▶ _Input data_:
════════════════════
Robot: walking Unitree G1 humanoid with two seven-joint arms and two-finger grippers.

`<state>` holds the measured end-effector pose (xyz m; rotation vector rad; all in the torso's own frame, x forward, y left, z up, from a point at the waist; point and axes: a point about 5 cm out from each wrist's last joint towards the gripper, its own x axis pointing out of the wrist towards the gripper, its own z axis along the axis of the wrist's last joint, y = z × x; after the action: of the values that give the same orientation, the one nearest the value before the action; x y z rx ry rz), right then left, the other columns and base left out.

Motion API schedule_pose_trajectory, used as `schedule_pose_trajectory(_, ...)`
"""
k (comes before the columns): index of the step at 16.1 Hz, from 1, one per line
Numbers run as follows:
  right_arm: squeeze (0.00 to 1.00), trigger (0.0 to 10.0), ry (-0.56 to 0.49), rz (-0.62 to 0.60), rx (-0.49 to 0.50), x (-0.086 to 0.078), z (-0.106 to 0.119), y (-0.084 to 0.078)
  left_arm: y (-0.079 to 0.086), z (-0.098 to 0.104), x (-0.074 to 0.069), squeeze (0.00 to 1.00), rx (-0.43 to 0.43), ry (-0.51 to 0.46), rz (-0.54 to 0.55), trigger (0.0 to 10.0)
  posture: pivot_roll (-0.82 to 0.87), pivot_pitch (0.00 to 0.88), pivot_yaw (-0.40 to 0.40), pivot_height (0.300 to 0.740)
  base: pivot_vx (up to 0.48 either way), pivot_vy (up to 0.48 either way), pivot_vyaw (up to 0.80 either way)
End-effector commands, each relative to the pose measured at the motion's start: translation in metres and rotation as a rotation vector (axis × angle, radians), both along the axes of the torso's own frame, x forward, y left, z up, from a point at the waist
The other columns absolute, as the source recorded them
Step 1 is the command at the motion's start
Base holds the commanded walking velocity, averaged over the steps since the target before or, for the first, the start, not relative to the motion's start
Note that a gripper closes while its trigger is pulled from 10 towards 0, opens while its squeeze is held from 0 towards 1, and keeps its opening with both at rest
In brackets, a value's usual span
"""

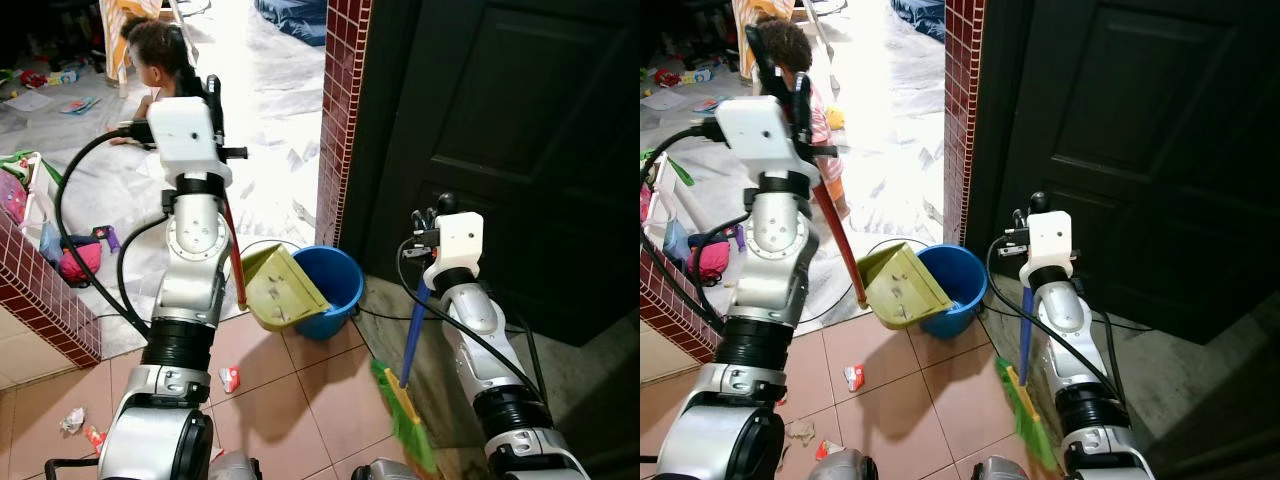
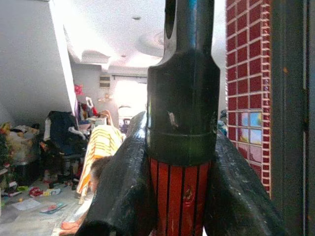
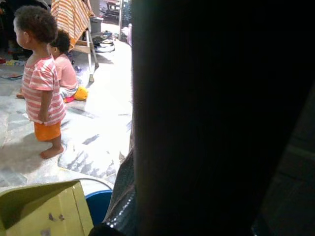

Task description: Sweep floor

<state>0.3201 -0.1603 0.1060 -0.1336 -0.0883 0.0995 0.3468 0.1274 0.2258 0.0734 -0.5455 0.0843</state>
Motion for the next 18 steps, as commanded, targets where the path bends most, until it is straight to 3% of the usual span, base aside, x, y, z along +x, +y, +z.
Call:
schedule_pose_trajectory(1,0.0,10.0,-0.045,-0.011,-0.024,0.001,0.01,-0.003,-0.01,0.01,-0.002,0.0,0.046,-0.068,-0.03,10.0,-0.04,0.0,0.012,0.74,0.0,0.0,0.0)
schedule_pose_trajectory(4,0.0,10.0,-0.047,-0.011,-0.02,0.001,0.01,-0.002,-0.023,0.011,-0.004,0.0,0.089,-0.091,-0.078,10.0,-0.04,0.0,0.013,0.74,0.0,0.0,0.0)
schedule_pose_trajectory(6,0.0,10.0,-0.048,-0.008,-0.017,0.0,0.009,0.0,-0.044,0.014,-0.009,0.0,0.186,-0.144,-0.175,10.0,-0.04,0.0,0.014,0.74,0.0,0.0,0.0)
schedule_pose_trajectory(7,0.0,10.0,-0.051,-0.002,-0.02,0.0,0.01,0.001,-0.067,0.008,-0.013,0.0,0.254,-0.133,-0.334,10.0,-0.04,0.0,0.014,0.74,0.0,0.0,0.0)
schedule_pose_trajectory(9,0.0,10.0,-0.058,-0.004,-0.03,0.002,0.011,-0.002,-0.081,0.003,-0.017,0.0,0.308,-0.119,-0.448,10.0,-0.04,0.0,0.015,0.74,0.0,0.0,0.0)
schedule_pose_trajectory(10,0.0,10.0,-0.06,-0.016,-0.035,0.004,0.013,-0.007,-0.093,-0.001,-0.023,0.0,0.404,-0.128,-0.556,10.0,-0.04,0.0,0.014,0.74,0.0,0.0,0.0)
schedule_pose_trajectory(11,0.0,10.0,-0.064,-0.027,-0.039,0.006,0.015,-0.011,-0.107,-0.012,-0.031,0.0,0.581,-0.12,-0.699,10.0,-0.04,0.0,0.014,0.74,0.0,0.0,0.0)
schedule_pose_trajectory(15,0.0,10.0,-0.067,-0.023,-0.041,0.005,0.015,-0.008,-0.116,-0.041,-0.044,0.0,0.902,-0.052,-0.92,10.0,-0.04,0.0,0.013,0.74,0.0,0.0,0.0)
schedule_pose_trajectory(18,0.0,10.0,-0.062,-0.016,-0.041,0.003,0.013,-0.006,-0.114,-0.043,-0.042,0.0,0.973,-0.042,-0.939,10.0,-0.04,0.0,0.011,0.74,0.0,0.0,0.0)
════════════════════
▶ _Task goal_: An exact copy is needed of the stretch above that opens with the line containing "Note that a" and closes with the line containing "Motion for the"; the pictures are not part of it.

▶ _Solution_:
Note that a gripper closes while its trigger is pulled from 10 towards 0, opens while its squeeze is held from 0 towards 1, and keeps its opening with both at rest
In brackets, a value's usual span
"""


Task description: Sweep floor

<state>0.3201 -0.1603 0.1060 -0.1336 -0.0883 0.0995 0.3468 0.1274 0.2258 0.0734 -0.5455 0.0843</state>
Motion for the next 18 steps, as commanded, targets where the path bends most, until it is straight to 3% of the usual span, base aside, x, y, z along +x, +y, +z.

This concludes the answer.